§ Prompt: Everything from the line that contains "Find clear ribbed" through the last line of the listing must be copied exactly, with both of those lines included and no others.

§ Records provided:
- - - - - - -

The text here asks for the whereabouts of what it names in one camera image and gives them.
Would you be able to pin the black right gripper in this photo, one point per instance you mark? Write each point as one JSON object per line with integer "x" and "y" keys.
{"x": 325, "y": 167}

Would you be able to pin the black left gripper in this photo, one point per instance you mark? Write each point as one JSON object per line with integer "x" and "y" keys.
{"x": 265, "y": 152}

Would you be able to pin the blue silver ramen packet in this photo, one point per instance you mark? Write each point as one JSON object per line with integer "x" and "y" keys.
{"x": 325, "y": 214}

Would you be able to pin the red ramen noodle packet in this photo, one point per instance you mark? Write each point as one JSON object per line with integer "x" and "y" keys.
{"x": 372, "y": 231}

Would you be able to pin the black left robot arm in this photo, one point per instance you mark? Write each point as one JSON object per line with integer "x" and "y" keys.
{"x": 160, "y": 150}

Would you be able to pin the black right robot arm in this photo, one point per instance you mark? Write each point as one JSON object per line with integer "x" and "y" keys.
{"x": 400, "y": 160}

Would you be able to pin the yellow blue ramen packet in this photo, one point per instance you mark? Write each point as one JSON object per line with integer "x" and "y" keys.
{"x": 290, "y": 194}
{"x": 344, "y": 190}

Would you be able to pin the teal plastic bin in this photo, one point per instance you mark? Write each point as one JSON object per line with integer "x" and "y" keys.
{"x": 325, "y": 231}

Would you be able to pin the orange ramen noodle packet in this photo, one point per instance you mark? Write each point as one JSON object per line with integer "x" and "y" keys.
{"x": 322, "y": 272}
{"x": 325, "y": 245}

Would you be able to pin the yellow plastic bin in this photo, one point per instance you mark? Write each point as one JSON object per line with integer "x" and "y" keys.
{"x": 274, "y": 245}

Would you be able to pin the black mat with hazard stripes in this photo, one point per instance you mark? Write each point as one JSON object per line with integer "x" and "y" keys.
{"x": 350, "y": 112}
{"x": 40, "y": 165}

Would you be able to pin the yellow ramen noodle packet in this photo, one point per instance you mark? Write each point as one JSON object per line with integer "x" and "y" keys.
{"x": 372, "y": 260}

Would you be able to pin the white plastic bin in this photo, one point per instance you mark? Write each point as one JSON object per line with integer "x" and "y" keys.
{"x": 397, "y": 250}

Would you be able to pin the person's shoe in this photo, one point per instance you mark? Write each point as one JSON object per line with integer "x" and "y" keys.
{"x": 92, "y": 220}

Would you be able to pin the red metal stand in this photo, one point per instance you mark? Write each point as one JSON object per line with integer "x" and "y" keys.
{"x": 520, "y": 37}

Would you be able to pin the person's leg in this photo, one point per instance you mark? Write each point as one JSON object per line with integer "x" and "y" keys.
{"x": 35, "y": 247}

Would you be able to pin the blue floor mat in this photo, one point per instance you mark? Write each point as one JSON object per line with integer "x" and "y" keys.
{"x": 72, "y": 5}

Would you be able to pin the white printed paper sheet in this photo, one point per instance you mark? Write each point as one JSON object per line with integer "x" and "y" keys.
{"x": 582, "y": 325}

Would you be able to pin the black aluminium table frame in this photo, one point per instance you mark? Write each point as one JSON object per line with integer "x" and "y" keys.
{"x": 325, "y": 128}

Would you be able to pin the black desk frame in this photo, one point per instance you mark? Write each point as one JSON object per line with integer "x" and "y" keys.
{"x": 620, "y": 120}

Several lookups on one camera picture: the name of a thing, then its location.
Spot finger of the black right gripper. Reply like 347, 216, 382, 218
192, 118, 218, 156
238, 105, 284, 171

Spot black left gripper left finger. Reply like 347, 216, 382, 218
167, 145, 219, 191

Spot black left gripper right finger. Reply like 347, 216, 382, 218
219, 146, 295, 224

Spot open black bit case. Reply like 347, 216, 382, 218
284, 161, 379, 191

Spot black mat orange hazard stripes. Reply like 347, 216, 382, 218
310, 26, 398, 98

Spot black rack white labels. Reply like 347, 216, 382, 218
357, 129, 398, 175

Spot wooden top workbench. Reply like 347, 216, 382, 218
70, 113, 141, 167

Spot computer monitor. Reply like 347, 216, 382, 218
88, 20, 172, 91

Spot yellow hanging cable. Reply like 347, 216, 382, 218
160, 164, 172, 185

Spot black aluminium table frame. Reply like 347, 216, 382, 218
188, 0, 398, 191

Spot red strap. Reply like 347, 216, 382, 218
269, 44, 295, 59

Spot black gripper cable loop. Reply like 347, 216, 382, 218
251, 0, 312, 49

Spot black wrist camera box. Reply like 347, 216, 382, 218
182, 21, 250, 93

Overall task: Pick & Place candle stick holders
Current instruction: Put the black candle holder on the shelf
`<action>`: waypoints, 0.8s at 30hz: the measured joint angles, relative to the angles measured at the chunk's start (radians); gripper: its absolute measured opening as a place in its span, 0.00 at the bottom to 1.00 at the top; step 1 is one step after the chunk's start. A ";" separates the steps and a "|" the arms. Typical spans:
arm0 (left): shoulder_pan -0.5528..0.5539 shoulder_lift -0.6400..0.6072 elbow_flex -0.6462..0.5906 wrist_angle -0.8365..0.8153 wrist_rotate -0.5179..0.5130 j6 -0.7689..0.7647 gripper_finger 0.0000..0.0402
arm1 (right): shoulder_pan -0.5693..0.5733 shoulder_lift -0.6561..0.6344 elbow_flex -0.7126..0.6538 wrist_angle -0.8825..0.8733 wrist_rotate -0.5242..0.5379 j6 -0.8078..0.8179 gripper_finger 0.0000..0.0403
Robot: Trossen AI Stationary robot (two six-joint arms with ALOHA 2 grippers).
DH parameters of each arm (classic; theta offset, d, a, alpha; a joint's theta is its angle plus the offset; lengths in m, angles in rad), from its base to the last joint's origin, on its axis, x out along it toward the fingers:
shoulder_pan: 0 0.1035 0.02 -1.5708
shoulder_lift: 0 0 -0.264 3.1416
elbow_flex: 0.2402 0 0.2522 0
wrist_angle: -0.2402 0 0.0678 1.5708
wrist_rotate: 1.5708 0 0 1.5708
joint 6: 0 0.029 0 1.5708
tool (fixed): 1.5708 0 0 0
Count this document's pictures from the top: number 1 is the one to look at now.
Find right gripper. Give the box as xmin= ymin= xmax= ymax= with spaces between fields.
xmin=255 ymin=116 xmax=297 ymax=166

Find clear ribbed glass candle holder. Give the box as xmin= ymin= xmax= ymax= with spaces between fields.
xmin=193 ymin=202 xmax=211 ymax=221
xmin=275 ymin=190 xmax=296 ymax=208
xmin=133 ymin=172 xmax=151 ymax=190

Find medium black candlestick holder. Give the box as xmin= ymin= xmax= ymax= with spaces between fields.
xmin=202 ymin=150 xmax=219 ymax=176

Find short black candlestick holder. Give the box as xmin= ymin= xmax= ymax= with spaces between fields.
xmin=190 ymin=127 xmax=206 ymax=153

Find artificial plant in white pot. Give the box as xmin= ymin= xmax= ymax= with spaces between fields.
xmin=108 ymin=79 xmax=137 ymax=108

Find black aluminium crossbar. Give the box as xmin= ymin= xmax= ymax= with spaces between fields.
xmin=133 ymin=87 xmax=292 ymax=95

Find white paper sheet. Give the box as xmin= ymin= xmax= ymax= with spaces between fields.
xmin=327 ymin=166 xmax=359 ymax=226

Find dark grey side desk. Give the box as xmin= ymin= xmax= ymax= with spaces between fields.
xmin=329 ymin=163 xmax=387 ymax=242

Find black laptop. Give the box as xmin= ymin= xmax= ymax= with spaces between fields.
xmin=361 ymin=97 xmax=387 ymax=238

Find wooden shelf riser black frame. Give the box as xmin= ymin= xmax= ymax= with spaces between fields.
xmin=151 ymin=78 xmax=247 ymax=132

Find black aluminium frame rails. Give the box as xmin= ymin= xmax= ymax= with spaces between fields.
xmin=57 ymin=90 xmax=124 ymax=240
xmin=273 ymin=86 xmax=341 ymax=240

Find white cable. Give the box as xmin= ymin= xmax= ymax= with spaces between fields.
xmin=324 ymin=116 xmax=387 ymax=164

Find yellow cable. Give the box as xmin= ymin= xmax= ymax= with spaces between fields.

- - - - - - -

§ Your solution:
Find clear ribbed glass candle holder. Give the box as xmin= ymin= xmax= ymax= with spaces between fields.
xmin=193 ymin=202 xmax=211 ymax=221
xmin=275 ymin=190 xmax=296 ymax=208
xmin=133 ymin=172 xmax=151 ymax=190

Find medium black candlestick holder. Give the box as xmin= ymin= xmax= ymax= with spaces between fields.
xmin=202 ymin=150 xmax=219 ymax=176

Find short black candlestick holder. Give the box as xmin= ymin= xmax= ymax= with spaces between fields.
xmin=190 ymin=127 xmax=206 ymax=153

Find artificial plant in white pot. Give the box as xmin= ymin= xmax= ymax= with spaces between fields.
xmin=108 ymin=79 xmax=137 ymax=108

Find black aluminium crossbar. Give the box as xmin= ymin= xmax= ymax= with spaces between fields.
xmin=133 ymin=87 xmax=292 ymax=95

Find white paper sheet. Give the box as xmin= ymin= xmax= ymax= with spaces between fields.
xmin=327 ymin=166 xmax=359 ymax=226

Find dark grey side desk. Give the box as xmin= ymin= xmax= ymax= with spaces between fields.
xmin=329 ymin=163 xmax=387 ymax=242

Find black laptop. Give the box as xmin= ymin= xmax= ymax= with spaces between fields.
xmin=361 ymin=97 xmax=387 ymax=238

Find wooden shelf riser black frame. Give the box as xmin= ymin= xmax= ymax= with spaces between fields.
xmin=151 ymin=78 xmax=247 ymax=132

Find black aluminium frame rails. Give the box as xmin= ymin= xmax= ymax= with spaces between fields.
xmin=57 ymin=90 xmax=124 ymax=240
xmin=273 ymin=86 xmax=341 ymax=240

Find white cable. Give the box as xmin= ymin= xmax= ymax= with spaces between fields.
xmin=324 ymin=116 xmax=387 ymax=164

Find yellow cable. Give the box as xmin= ymin= xmax= ymax= with spaces between fields.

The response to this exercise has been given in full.